自分の葬儀の参列者は何人? ニセ葬儀を企画した66歳中国人

自分の葬式にはいったい何人の人が来てくれるのだろう?

それを知りたいがために、思わぬことを計画した男性が中国にいた。


中国・山東省北部に暮らすZhang Deyangさん(66)は、自身の訃報を流し葬儀代の28万円を用意し自身の葬儀を準備した。


知らせた相手は親族や友人たちで、そこには「自分のために何人が葬儀に駆けつけ、何人が涙を流してくれるのか、自分の存在価値を確認したい」という思いがあったという。


人柄も誠実で地域住民との関係も良好だったが、独身のために「自分が死んでも誰も墓参りに来ないだろうし、墓を立ててくれる者すらいない」と心配して、数年前に墓だけは自身で購入していたという。


葬儀当日は会場に親類、知人、友人など40名ほどが駆けつけ、村からも彼をあまり知らない人を含む数百名が集まった。


しかし葬儀会場に彼の亡骸が見当たらず騒ぎになり、Zhangさんの真意を知った会葬者たちはビックリし、怒り、呆れたことは言うまでもない。


その後Zhangさんは、中国のウェブサイトの取材に対して、「私を本当に大切に思っている人と、そうでない人を見分けたかったのです。訃報を知らせたものの期待に反して葬儀に来てくれなかった友人が20人おり、それを素直に受け止められずにいます」と話している。
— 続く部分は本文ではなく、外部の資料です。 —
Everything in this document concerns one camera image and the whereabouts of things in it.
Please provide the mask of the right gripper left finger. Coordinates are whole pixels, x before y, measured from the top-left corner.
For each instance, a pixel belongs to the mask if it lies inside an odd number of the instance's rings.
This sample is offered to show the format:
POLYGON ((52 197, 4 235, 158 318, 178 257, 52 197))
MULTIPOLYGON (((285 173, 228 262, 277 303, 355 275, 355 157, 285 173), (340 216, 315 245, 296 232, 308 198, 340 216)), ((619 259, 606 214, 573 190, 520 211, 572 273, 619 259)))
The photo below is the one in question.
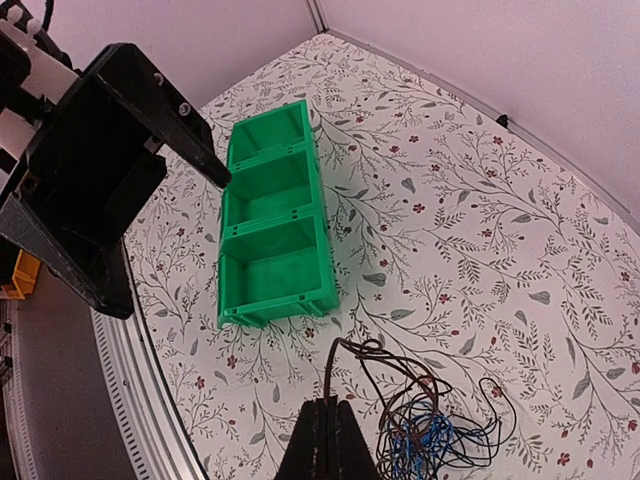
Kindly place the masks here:
POLYGON ((275 480, 329 478, 327 406, 324 400, 303 403, 275 480))

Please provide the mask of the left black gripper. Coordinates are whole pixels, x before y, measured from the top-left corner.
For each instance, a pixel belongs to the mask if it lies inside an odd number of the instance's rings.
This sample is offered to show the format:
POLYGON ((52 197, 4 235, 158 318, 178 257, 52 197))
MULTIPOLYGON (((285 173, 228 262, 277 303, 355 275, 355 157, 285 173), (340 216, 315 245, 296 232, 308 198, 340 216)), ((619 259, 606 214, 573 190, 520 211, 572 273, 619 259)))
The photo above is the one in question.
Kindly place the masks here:
POLYGON ((1 192, 1 236, 94 310, 134 313, 122 236, 164 179, 156 138, 223 189, 198 111, 134 44, 105 47, 53 108, 1 192))

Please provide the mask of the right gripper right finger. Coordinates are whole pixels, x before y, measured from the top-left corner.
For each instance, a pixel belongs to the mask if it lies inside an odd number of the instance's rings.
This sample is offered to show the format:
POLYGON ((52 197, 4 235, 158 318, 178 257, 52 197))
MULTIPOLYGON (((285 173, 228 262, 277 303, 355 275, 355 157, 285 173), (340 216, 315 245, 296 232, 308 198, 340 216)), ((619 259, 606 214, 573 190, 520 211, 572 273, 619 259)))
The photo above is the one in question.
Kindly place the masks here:
POLYGON ((338 398, 327 410, 327 478, 380 479, 351 404, 338 398))
迷惑千万のニセ葬儀だが、会葬者の反応は様々で、「まったく意味のないことをした。そんなお金があるなら寄付に回すべきだ」という人や、「彼の気持ちは痛いほど理解できる。一生懸命に仕事をして誰もいない家に帰るだけの孤独な人生。自分が死んだ後はどうなるのかと苦悩や不安でいっぱいだったのでしょう」と同情している人も多かったという。